• [Your objective]
Pictures do not belong in the copy; print every entry exactly as it stands.

★ ★ ★ ★

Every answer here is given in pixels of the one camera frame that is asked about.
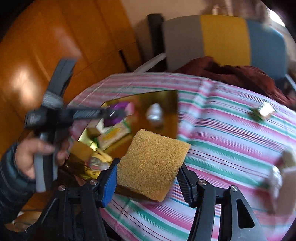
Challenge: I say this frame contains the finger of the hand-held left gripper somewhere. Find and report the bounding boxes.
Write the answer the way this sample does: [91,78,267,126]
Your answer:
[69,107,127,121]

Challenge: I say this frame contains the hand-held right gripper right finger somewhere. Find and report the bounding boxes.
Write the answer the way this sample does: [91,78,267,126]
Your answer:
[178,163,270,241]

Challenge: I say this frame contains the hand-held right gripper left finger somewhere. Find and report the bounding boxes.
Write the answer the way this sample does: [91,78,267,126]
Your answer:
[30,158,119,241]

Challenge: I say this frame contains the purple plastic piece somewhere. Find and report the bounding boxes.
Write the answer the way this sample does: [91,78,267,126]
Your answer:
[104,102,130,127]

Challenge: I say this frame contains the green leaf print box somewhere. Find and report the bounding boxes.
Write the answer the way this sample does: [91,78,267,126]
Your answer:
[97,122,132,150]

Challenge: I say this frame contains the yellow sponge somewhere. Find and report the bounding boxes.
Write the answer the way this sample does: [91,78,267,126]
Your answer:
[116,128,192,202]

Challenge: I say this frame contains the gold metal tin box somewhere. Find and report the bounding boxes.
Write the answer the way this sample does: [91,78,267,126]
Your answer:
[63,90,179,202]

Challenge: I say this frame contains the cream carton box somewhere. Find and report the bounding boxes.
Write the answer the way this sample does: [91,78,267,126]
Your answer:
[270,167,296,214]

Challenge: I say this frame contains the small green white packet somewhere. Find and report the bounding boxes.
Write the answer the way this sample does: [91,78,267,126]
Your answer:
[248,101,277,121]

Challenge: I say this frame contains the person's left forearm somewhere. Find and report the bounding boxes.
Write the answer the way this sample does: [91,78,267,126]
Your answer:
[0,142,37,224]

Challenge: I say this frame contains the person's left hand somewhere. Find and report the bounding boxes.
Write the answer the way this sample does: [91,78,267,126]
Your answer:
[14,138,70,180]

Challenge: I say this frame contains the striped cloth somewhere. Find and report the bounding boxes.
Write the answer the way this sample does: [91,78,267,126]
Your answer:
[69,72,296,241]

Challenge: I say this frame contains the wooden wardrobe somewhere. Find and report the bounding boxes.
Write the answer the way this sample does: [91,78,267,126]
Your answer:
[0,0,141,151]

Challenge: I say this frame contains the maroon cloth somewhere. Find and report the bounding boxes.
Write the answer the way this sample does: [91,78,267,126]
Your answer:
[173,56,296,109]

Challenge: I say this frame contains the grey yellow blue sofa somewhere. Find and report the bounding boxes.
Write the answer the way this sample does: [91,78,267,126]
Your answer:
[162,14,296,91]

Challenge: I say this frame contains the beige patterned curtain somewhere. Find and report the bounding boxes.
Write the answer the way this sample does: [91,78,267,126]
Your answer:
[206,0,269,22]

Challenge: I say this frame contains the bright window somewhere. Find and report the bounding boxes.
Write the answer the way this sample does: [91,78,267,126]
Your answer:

★ ★ ★ ★

• [Written response]
Every answer here is given in pixels of the one camera frame that is asked about.
Challenge: I say this frame contains the finger of the hand-held left gripper somewhere. Find and report the bounding boxes.
Write the answer the way this sample does: [91,78,267,126]
Your answer:
[69,107,127,121]

Challenge: I say this frame contains the hand-held right gripper right finger somewhere. Find and report the bounding boxes.
Write the answer the way this sample does: [91,78,267,126]
Your answer:
[178,163,270,241]

Challenge: I say this frame contains the hand-held right gripper left finger somewhere. Find and report the bounding boxes.
Write the answer the way this sample does: [91,78,267,126]
Your answer:
[30,158,119,241]

Challenge: I say this frame contains the purple plastic piece somewhere. Find and report the bounding boxes.
Write the answer the way this sample does: [91,78,267,126]
Your answer:
[104,102,130,127]

Challenge: I say this frame contains the green leaf print box somewhere. Find and report the bounding boxes.
Write the answer the way this sample does: [91,78,267,126]
Your answer:
[97,122,132,150]

Challenge: I say this frame contains the yellow sponge somewhere. Find and report the bounding boxes.
Write the answer the way this sample does: [91,78,267,126]
Your answer:
[116,128,192,202]

Challenge: I say this frame contains the gold metal tin box somewhere. Find and report the bounding boxes.
Write the answer the way this sample does: [91,78,267,126]
Your answer:
[63,90,179,202]

Challenge: I say this frame contains the cream carton box somewhere. Find and report the bounding boxes.
Write the answer the way this sample does: [91,78,267,126]
Your answer:
[270,167,296,214]

Challenge: I say this frame contains the small green white packet somewhere. Find and report the bounding boxes.
Write the answer the way this sample does: [91,78,267,126]
Your answer:
[248,101,277,121]

Challenge: I say this frame contains the person's left forearm somewhere. Find and report the bounding boxes.
Write the answer the way this sample does: [91,78,267,126]
Your answer:
[0,142,37,224]

Challenge: I say this frame contains the person's left hand somewhere. Find and report the bounding boxes.
Write the answer the way this sample does: [91,78,267,126]
Your answer:
[14,138,70,180]

Challenge: I say this frame contains the striped cloth somewhere. Find and report the bounding boxes.
Write the answer the way this sample does: [91,78,267,126]
Your answer:
[69,72,296,241]

Challenge: I say this frame contains the wooden wardrobe somewhere. Find and report the bounding boxes.
Write the answer the way this sample does: [91,78,267,126]
Your answer:
[0,0,141,151]

Challenge: I say this frame contains the maroon cloth somewhere. Find and report the bounding boxes.
Write the answer the way this sample does: [91,78,267,126]
Your answer:
[173,56,296,109]

Challenge: I say this frame contains the grey yellow blue sofa somewhere. Find and report the bounding boxes.
Write the answer the way this sample does: [91,78,267,126]
Your answer:
[162,14,296,91]

Challenge: I say this frame contains the beige patterned curtain somewhere. Find and report the bounding boxes.
Write the answer the way this sample does: [91,78,267,126]
Your answer:
[206,0,269,22]

Challenge: I say this frame contains the bright window somewhere. Find and report the bounding boxes.
Write the answer the way this sample does: [91,78,267,126]
Your answer:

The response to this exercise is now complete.